Sert bir yöneticiydi, “ısrar ederse ne yapacağım?” diye düşünürken, “Zaten kaynağın kim olduğundan çok ne verdiğidir önemli olan” demişti, rahmetli Mehmet Ali Akpınar.
Akpınar; “Bazen vicdanlı olan kişiler, adaletsizliğe, yolsuzluğa dayanamayarak belge, bilgi sızdırır ama canı ciğeri beş para etmeyen, sırf kıskançlığı yüzünden başkasına kötülük etsin ya da birilerinden intikam alsın diye belgeyi gazeteciye verenler vardır. Yani aklınca bizi kullanıyorlar ama böyle kullanılmaya can kurban. Sebebi ne olursa olsun biz sonuçta bir yolsuzluğu, bir adaletsizliği ortaya çıkaracağız. Toplum faydasına bir iş yapacağız” demişti.

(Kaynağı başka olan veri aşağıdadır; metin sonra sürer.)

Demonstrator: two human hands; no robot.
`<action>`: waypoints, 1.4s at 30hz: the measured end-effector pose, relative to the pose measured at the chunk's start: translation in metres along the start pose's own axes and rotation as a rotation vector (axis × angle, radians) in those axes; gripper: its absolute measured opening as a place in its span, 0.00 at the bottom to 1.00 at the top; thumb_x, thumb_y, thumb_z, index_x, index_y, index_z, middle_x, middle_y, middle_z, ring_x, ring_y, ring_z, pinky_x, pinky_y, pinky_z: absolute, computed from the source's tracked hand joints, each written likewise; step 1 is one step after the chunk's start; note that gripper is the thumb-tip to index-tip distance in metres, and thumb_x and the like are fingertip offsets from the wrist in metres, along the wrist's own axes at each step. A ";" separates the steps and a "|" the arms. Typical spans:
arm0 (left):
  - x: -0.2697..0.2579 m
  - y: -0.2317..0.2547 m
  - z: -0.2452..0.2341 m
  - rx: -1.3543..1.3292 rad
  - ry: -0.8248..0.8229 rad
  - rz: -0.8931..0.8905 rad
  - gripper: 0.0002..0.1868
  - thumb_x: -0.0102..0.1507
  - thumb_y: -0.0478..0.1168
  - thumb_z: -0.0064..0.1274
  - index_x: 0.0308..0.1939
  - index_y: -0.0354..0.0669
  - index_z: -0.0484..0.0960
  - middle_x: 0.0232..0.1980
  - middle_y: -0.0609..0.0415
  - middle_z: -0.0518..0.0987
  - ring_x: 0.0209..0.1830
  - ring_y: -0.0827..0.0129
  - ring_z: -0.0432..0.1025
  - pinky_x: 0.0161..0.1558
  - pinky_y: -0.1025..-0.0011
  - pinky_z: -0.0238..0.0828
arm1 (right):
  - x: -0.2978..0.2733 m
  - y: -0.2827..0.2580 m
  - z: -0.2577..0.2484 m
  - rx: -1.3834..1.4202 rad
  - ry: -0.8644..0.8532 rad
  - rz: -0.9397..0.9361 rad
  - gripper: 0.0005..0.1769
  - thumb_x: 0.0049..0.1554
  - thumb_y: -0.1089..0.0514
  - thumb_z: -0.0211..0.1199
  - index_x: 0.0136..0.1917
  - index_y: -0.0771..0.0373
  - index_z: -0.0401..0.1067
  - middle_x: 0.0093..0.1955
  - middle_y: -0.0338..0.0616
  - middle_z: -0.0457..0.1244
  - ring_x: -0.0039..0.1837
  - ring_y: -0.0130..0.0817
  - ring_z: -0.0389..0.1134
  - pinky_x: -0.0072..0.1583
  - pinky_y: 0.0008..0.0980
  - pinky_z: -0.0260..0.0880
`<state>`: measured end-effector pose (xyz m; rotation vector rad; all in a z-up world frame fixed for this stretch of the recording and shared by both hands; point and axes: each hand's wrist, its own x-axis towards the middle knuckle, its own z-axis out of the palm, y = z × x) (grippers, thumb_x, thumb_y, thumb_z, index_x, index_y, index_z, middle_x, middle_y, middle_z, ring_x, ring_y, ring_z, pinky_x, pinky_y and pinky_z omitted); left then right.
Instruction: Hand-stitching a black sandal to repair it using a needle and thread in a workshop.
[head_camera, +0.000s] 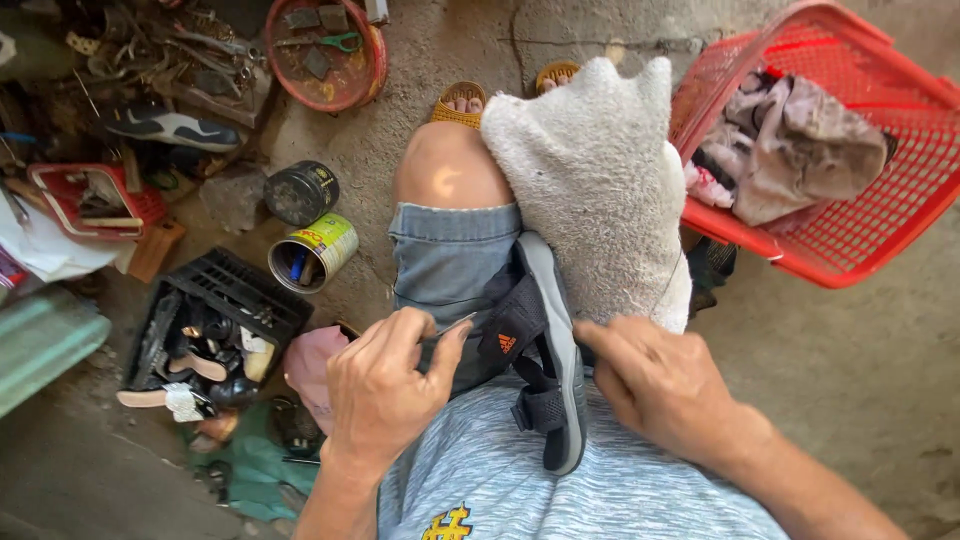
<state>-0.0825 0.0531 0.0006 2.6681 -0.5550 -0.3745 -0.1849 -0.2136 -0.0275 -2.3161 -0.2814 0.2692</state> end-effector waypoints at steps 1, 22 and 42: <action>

Rahmetli Akpınar’ın bu sözler hiç aklımdan çıkmadı. Daha sonraki meslek yıllarımda çok gördüm böyle olayları, yöneticilik yıllarımda da Akpınar gibi, kaynaktan çok verdiği bilgiye, belgeye baktım. Bilgi, belge sızdıran kişinin iyi bir insan olup olmadığına bakmadım. Kişi kötü olabilir, birilerine kötülük yapmak isteyebilir ama onun yapacağı kötülük aslında toplumun faydasına oluyor. (Elbette sizi çok sayıda yanıltmak isteyenler de çıkacaktır, onlara karşı tabii ki dikkatli olmalı, mutlaka gerçek belgeyi görmelisiniz.)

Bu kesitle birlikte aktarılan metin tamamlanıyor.